» **Task instructions**
Select all lines in the records that include "frame".

» **Dataset excerpts**
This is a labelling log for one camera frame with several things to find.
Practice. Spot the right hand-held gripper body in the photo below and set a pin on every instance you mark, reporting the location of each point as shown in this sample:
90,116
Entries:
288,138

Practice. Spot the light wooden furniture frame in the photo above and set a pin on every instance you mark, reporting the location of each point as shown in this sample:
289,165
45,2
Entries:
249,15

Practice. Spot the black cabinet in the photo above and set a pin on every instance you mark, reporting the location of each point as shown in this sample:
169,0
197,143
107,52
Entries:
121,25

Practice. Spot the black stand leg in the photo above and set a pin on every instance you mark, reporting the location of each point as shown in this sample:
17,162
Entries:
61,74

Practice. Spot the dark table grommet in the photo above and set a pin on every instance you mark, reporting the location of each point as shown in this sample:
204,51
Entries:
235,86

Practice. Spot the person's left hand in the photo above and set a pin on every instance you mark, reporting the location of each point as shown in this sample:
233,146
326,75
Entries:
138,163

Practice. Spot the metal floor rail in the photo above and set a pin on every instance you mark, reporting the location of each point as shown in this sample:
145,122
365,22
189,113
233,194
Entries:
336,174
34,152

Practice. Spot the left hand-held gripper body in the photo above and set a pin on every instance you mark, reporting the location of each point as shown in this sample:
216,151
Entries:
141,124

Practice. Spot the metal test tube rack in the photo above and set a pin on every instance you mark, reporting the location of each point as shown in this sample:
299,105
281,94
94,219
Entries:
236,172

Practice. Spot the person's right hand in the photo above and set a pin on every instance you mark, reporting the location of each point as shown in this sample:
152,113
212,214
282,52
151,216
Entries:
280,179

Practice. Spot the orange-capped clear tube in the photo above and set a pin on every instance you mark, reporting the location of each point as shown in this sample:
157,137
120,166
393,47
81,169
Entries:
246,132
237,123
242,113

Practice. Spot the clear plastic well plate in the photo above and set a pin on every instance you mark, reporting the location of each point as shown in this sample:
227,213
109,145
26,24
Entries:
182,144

» **Reply to the task**
This is a labelling log for one camera frame with several things to find.
Practice. Spot the light wooden furniture frame in the photo above and set a pin on every instance you mark, reporting the location of each point as shown in this sample:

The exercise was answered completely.